BEGIN RECORD EXCERPTS

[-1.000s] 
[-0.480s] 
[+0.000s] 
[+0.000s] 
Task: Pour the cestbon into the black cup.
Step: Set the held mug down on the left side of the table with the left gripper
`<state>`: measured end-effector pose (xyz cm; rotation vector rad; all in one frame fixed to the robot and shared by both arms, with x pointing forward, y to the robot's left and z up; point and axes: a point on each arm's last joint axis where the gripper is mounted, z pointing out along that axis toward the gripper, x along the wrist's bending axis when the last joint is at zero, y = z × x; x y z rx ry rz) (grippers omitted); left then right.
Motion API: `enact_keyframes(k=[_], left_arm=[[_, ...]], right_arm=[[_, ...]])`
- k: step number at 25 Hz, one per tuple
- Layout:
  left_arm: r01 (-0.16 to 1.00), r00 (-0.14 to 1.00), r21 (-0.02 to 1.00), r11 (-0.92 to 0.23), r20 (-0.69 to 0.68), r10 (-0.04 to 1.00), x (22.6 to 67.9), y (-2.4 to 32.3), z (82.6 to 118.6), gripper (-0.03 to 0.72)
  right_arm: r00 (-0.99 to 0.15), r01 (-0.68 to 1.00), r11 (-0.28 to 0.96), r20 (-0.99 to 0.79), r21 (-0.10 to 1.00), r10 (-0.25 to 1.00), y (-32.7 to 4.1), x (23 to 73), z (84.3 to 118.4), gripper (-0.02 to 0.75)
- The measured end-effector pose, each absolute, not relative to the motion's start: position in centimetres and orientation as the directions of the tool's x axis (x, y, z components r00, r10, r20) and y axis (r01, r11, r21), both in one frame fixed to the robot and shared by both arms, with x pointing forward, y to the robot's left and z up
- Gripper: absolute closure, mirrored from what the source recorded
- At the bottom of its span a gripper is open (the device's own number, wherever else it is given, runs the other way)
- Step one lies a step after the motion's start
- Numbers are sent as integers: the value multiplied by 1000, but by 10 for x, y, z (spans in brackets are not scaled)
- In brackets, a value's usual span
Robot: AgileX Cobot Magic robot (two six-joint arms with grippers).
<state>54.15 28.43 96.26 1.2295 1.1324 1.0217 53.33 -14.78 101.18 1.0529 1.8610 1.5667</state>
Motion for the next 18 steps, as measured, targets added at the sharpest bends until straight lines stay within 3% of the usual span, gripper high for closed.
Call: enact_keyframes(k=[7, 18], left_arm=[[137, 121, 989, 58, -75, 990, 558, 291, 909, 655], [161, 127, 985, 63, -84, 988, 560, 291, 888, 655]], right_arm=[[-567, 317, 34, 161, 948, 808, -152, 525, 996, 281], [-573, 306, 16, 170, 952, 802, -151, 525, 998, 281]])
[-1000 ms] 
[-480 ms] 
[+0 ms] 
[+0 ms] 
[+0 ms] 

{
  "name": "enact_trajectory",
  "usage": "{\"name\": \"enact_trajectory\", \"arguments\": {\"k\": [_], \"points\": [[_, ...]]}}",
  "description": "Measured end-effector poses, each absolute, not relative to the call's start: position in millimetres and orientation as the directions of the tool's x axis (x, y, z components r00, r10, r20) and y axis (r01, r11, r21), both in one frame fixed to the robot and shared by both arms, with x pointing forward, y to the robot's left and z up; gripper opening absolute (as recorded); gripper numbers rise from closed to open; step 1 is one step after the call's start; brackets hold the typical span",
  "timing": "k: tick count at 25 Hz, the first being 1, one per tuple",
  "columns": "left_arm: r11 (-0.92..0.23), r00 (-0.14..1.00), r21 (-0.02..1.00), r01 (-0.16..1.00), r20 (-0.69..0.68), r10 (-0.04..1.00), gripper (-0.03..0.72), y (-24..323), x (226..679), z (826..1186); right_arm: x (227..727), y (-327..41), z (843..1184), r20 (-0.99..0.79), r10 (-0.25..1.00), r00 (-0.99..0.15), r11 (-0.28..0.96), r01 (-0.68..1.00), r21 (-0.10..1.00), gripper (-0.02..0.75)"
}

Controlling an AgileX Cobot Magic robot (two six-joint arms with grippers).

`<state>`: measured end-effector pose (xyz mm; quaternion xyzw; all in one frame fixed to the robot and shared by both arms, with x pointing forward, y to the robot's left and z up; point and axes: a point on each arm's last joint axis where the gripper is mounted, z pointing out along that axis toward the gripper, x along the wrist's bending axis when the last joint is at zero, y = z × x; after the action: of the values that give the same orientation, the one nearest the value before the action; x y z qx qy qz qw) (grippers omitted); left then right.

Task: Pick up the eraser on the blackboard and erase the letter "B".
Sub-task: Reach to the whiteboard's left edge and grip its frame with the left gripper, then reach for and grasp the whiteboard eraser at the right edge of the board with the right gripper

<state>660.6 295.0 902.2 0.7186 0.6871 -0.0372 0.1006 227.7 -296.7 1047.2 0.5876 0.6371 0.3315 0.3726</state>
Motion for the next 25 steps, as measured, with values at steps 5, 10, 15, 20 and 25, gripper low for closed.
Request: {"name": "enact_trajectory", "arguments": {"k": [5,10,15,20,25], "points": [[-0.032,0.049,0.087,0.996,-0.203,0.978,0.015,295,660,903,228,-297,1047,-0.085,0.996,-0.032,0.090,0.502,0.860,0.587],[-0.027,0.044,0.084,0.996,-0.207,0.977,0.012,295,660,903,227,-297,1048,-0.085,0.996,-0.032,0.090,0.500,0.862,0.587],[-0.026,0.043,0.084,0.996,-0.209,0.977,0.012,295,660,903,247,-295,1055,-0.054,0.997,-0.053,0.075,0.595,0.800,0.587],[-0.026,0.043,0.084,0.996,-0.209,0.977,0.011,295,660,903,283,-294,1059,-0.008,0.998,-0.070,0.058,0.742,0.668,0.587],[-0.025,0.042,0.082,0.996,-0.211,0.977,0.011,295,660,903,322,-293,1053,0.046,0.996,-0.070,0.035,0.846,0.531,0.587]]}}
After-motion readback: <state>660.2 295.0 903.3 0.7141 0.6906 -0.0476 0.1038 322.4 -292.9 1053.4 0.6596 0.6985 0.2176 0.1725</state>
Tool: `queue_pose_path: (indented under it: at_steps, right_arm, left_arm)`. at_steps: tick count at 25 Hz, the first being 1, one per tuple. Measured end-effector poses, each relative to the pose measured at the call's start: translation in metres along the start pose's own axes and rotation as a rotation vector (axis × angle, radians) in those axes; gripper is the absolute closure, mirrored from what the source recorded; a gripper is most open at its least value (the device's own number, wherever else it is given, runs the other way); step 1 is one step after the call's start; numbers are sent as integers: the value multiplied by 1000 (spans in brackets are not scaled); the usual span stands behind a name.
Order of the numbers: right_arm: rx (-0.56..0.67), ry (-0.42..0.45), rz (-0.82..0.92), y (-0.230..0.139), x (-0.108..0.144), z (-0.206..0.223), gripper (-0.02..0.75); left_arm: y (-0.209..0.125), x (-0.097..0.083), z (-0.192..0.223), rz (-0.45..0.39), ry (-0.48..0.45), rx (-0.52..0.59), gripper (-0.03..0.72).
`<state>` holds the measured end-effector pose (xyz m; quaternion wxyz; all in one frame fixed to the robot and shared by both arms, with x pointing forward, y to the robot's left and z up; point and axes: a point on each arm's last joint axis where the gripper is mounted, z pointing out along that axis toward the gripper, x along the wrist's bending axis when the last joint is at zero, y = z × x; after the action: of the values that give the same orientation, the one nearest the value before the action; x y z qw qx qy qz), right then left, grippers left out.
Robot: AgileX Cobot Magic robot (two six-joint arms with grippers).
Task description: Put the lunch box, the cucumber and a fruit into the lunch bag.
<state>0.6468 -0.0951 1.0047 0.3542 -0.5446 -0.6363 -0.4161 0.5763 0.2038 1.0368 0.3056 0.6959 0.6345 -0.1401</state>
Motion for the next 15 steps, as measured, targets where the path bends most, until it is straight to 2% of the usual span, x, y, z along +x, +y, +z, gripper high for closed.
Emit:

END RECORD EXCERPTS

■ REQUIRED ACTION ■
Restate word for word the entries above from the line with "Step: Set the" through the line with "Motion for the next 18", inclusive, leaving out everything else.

■ TASK RESULT ■
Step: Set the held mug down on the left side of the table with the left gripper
`<state>`: measured end-effector pose (xyz cm; rotation vector rad; all in one frame fixed to the robot and shared by both arms, with x pointing forward, y to the robot's left and z up; point and axes: a point on each arm's last joint axis where the gripper is mounted, z pointing out along that axis toward the gripper, x along the wrist's bending axis when the last joint is at zero, y = z × x; x y z rx ry rz) (grippers omitted); left then right.
Motion API: `enact_keyframes(k=[_], left_arm=[[_, ...]], right_arm=[[_, ...]])`
- k: step number at 25 Hz, one per tuple
- Layout:
  left_arm: r01 (-0.16 to 1.00), r00 (-0.14 to 1.00), r21 (-0.02 to 1.00), r11 (-0.92 to 0.23), r20 (-0.69 to 0.68), r10 (-0.04 to 1.00), x (22.6 to 67.9), y (-2.4 to 32.3), z (82.6 to 118.6), gripper (-0.03 to 0.72)
  right_arm: r00 (-0.99 to 0.15), r01 (-0.68 to 1.00), r11 (-0.28 to 0.96), r20 (-0.99 to 0.79), r21 (-0.10 to 1.00), r10 (-0.25 to 1.00), y (-32.7 to 4.1), x (23 to 73), z (84.3 to 118.4), gripper (-0.02 to 0.75)
- The measured end-effector pose, each absolute, not relative to the motion's start: position in centimetres and orientation as the directions of the tool's x axis (x, y, z components r00, r10, r20) and y axis (r01, r11, r21), both in one frame fixed to the robot and shared by both arms, with x pointing forward, y to the robot's left and z up
- Gripper: absolute closure, mirrored from what the source recorded
- At the bottom of its span a gripper is open (the device's own number, wherever else it is given, runs the other way)
- Step one lies a step after the motion's start
- Numbers are sent as integers: the value multiplied by 1000, but by 10 for x, y, z (spans in brackets are not scaled)
- In brackets, a value's usual span
Robot: AgileX Cobot Magic robot (two six-joint arms with grippers).
<state>54.15 28.43 96.26 1.2295 1.1324 1.0217 53.33 -14.78 101.18 1.0529 1.8610 1.5667</state>
Motion for the next 18 steps, as measured, targets added at the sharpest bends until straight lines stay within 3% of the usual span, gripper high for closed.

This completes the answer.